Yes, I know, the argument is that the train reduces congestion.  Supposedly.  I have two responses:

  • Rail has never reduced congestion in any city.  Go see London and Manhattan.  In fact, rail seems to encourage urban density that increases congestion. 
  • In Phoenix, where rail will often replace existing lanes of roads, the train will likely carry fewer people than the lanes of traffic used to, so congestion will increase.

Milton Friedman Dead at 94

Milton Friedman kept alive both the economic and philosophical basis for free markets and classical liberalism through the 60's and 70's when few others stood willing to carry the torch.  Like only a handful of other economists, he successfully went beyond pure economics to champion the link between economic liberty and all other freedoms.  But he was perhaps unique in taking this perspective to the masses, in ways that connected with the average person.  He will be missed.  In tribute, I guess I need to go out and pay for lunch today.

Update:  Tom Kirkendall, one of the best bloggers you may have never read, has a great roundup of Friedman quotes.  Also, Alex Tabarrok reminds us of this great Friedman quote:

President Kennedy said, "Ask not what your country can do for you - ask
what you can do for your country."... Neither half of that statement
expresses a relation between the citizen and his government that is
worthy of the ideals of a free society.

The Cost of Zoning

After years of getting grief, mostly from the left, for its eschewing of zoning and land-use ordinances that more "enlightened" places like San Francisco and Portland are so famous for, residents of Houston are reaping the benefits of their historical Laissez Faire approach:

Houston's gains are nothing like those seen in the past decade in
the Northeast and California, but that may be the secret to Houston's
success and the reason a bubble is unlikely to develop here. Land here
is abundant, and the city has some of the least-restrictive land-use
and construction rules in the nation. Those factors help supply to keep
pace with demand and keep prices within reach of a broad range of
potential buyers.

"We haven't had a bad year in the past decade," says Lorraine
Abercrombie, chairwoman of the local Realtors group and marketing
director for Greenwood King Properties.

Houston's model is in stark contrast to cities such as Boston and
San Francisco, which have strict zoning, exacting building codes and
laws governing historical preservation. Some economists, including
Edward Glaeser of Harvard University, say excessive regulation in such
cities has slowed construction to the point where demand has
outstripped supply, fueling a run-up in home prices.
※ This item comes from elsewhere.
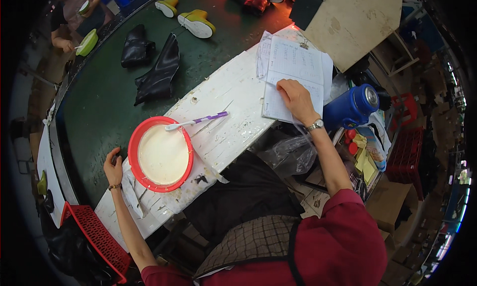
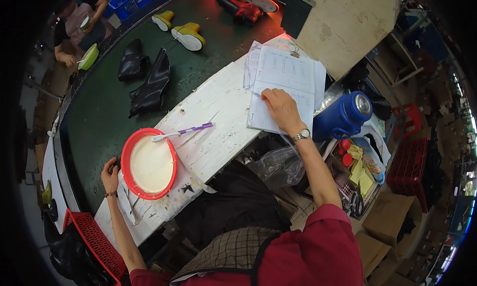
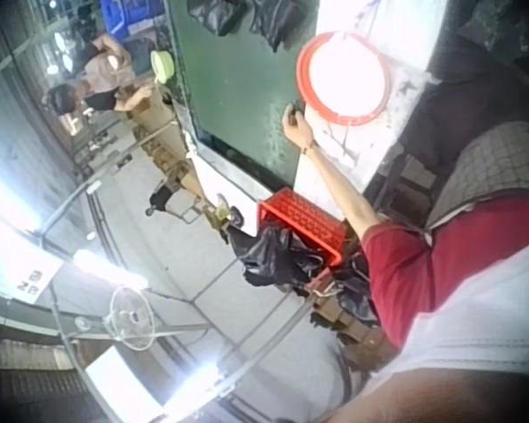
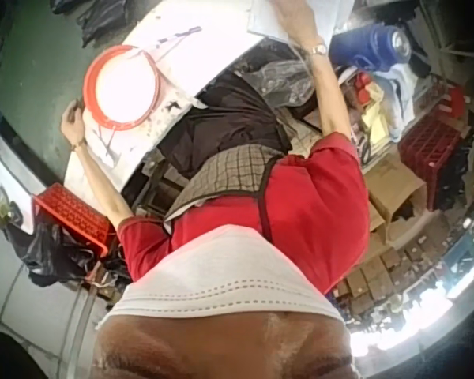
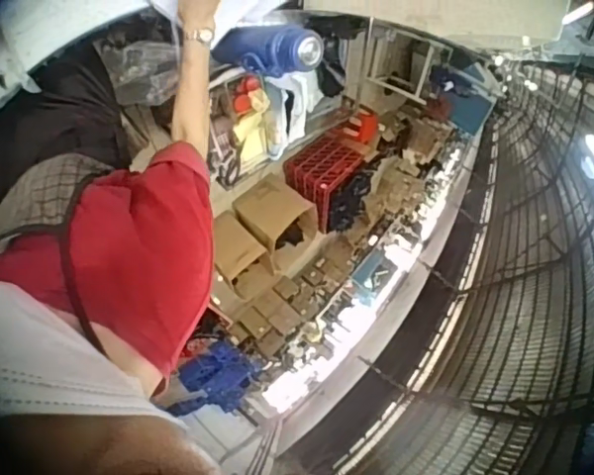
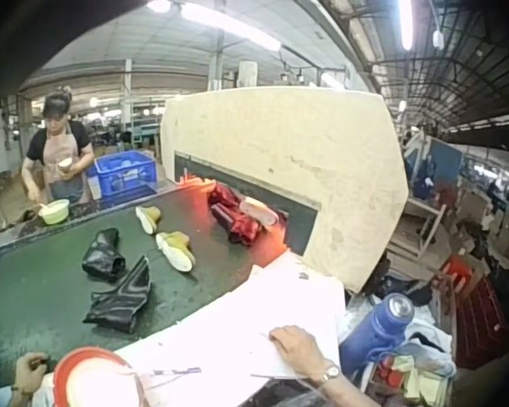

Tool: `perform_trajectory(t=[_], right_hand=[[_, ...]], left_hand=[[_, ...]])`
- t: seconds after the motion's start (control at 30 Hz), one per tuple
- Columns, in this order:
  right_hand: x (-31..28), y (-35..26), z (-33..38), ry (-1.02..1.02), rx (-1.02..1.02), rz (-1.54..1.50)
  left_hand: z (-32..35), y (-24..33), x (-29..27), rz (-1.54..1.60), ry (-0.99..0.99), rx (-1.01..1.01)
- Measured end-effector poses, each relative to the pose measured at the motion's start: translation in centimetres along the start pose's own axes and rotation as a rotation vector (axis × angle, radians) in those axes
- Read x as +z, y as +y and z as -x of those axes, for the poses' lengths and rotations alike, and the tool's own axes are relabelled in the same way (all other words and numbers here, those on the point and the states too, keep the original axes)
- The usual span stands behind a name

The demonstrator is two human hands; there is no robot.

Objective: The person applies a white adhesive to the edges of black boot uppers using a small brush. They repeatedly dip the brush into a red bowl of glue and coat the seams of multiple boot pieces, placing each treated piece onto a green work surface.

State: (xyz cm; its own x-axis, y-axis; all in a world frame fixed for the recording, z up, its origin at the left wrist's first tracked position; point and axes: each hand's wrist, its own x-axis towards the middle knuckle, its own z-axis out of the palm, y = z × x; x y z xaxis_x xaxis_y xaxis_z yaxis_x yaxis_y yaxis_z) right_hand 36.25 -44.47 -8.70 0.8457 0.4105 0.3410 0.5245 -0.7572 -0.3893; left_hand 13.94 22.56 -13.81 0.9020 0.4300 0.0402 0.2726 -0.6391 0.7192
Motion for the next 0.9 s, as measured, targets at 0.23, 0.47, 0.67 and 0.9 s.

In the once-sizzling markets where home prices are falling, housing
costs are double, triple or even quadruple those of Houston. The
danger, says Dr. Glaeser, is such places have priced out today's highly
skilled "knowledge workers," forcing them to live in a more affordable
locale where their contribution to the economy might not be as great.
"These are places where only the elite can live," Dr. Glaeser says.
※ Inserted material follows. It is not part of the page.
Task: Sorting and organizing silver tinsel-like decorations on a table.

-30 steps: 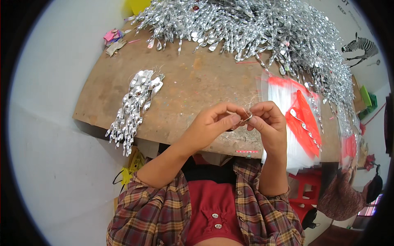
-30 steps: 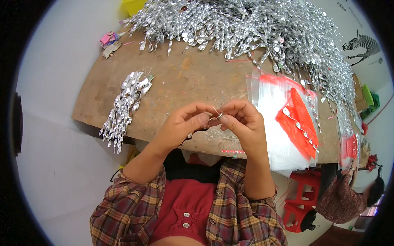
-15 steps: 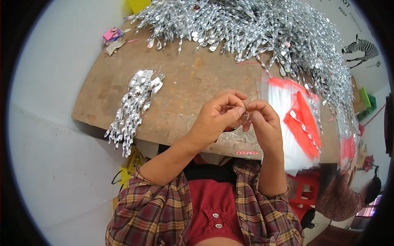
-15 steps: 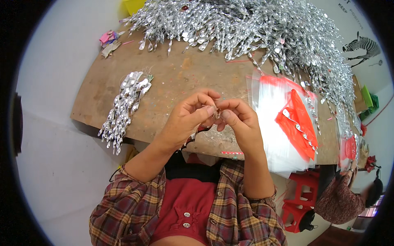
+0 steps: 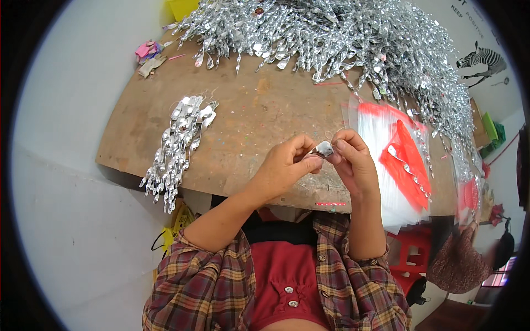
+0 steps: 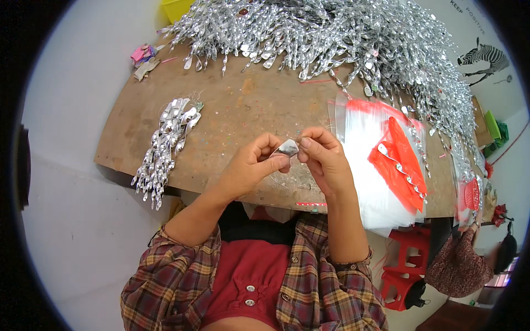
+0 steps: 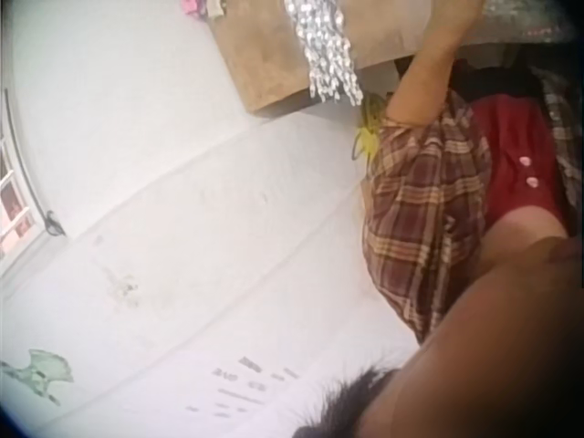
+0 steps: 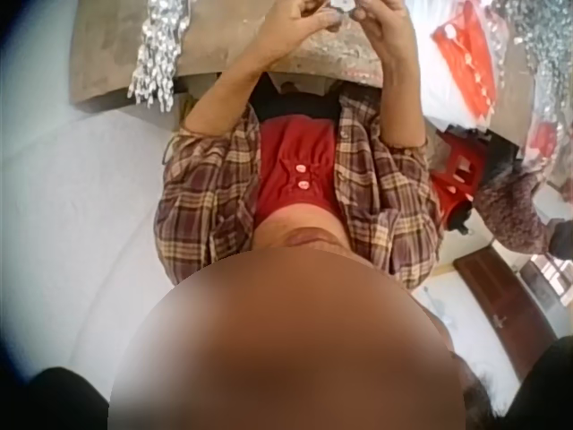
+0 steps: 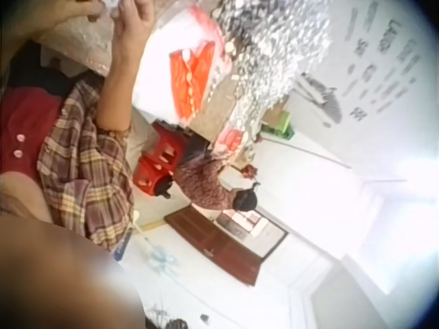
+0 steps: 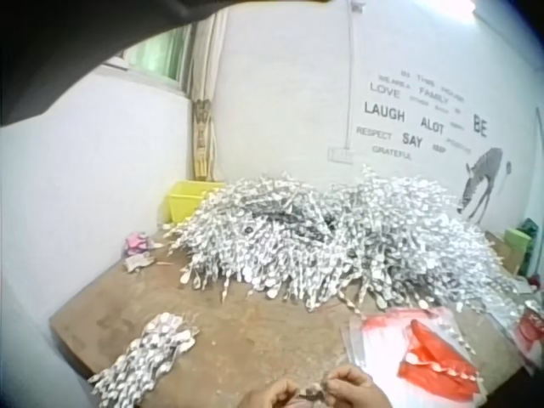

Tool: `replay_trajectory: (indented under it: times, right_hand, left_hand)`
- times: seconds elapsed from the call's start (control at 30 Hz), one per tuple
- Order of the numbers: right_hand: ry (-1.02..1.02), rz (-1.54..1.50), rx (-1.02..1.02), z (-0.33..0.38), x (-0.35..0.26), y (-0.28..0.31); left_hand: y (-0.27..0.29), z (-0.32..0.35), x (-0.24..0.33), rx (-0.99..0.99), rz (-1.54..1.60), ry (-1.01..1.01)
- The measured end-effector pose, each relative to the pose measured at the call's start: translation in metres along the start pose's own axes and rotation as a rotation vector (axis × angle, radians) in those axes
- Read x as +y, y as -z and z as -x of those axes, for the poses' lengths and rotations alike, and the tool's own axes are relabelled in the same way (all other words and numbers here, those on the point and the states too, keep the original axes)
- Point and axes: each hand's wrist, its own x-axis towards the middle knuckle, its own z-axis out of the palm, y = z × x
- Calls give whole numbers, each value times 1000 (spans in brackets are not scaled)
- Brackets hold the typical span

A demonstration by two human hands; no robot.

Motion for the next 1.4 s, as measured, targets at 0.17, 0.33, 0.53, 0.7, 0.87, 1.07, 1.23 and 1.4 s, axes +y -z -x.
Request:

This issue is one of those great examples of the statist game to enlarge government.  Step 1:  Progressives argue for having government restrict land use and implement tight zoning.  Step 2:  Housing prices skyrocket, enriching the elite and making it tough for ordinary workers to own housing.  Step 3:  Progressives decry that lack of affordable housing represents a 'market failure' that must be addressed with more regulation.  For example, builders in the SF Bay Area are required to sell X number of below market rate 'affordable' homes for every Y homes they sell at market rates.  Step 4:  Builders costs go up from the new regulations, further reducing supply and increasing prices.  And the cycle just repeats, as bad outcomes from government regulation are blamed on free markets, and used to justify more regulation.

Here is a trick to try -- every time you see the word "sprawl" in an article, replace it with "affordable housing."  It makes for interesting reading.

Hat tip to Tom Kirkendall, who runs a great blog in Houston.